The latter case was mentioned during the trial when Knorr testified that on Oct. 28, eight days before the trial was to begin, Jon Norberg met with him and suggested that Alonna Norberg recant her statements as part of a “global settlement” to resolve the criminal matter, their pending divorce case and the lawsuit filed by Knorr.
Against Hoy’s objection, Judge Douglas Herman ruled the testimony admissible, saying a jury could believe it was an effort by Jon Norberg to obstruct a criminal prosecution.

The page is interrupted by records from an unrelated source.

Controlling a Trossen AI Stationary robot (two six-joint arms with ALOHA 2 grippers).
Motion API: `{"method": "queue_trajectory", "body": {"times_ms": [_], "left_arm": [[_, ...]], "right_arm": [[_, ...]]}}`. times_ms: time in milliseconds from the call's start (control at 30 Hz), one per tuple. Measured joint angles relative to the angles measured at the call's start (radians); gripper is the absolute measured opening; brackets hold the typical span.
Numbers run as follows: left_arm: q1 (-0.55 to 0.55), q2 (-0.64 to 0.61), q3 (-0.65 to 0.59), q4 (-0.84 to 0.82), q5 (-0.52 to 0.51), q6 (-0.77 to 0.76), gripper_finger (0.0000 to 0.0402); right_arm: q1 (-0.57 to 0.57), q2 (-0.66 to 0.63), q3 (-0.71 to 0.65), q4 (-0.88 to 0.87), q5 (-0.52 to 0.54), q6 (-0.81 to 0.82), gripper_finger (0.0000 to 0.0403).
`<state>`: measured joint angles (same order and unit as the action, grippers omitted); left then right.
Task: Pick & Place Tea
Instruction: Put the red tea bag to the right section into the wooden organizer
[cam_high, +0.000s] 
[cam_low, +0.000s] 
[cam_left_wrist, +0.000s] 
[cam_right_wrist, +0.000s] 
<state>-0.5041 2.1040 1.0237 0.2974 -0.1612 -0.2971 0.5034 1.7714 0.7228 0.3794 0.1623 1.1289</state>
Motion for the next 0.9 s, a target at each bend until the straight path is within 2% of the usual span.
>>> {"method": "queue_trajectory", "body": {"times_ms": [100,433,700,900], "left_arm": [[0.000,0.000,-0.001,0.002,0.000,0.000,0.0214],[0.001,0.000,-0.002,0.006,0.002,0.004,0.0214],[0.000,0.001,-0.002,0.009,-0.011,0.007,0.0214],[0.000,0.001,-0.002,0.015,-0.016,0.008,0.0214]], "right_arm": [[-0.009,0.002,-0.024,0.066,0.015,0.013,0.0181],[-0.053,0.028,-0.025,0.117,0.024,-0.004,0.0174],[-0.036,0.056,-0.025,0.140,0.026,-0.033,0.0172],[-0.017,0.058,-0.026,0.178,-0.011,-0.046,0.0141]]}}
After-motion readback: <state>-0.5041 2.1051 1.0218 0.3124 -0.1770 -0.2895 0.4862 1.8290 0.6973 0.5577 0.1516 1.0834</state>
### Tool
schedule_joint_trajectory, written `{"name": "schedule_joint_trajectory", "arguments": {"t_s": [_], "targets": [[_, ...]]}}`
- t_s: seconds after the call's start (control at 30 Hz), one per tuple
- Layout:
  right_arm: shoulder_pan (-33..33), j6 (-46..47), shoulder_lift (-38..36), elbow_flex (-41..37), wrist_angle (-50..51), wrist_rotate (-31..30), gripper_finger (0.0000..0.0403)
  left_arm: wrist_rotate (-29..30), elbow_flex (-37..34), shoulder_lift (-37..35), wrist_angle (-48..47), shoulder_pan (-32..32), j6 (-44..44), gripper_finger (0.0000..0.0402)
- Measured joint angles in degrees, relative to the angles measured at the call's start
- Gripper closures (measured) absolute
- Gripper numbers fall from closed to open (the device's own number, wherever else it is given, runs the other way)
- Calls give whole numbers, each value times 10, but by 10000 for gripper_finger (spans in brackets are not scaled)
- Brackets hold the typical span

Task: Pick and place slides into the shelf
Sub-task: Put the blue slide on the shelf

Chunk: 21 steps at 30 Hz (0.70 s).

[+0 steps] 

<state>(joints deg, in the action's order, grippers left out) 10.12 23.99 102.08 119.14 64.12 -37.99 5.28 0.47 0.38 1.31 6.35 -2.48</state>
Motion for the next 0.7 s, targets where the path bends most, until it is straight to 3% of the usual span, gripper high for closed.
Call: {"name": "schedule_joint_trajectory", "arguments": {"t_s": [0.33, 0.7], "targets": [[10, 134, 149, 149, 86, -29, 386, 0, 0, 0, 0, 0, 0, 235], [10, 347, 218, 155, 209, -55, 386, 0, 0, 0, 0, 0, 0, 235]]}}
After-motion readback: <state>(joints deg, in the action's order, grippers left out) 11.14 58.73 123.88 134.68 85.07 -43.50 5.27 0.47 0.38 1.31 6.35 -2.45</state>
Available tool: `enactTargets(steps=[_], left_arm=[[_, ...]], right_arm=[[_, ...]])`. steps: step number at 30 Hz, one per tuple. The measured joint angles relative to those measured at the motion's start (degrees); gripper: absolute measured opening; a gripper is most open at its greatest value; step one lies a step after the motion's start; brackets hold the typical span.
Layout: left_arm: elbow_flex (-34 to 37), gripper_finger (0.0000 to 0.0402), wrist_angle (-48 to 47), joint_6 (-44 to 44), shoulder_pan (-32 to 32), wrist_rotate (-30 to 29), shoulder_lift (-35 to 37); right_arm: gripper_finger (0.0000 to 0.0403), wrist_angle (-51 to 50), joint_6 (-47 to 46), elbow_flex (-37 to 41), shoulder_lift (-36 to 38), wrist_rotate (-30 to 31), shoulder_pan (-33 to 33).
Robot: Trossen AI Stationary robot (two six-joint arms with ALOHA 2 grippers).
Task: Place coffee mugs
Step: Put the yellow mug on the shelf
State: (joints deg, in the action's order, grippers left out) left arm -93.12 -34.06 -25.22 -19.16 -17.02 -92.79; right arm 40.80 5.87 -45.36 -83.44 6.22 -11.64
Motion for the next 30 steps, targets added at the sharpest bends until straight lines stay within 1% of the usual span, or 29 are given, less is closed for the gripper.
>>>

Asked Wednesday if the state planned to prosecute Jon Norberg for obstruction, Euren said, “We don’t comment on ongoing investigations.”
Jon Norberg said there are custody issues still pending regarding the couple’s three children.
“This’ll have a big impact on how that plays out in the long run,” he said. “But, you know, my intention is to spend time with my family, and we’ll work it out so that it’s fair so she gets to spend time with them, as well.”
He said the case has been “surreal.”
“I just hoped that people would be able to see the truth and see that she was not being honest,” he said.
The North Dakota Board of Medical Examiners indefinitely suspended Jon Norberg’s license in January as a result of his administration of propofol to his wife in their home.
Norberg said the board indicated it would hold off on taking any action regarding restoring his license until the outcome of the trial was known.
“And so now that this is done, then I’ll ask them what they think is most appropriate as far as reinstatement of my license,” he said.
A group of jurors who left the Cass County Courthouse out a side exit declined to comment.
Though The Forum does not usually identify alleged victims of sexual assaults, Alonna Norberg consented to be named to contest her husband’s claims that she gave him permission to use propofol on her and that he never sexually abused her.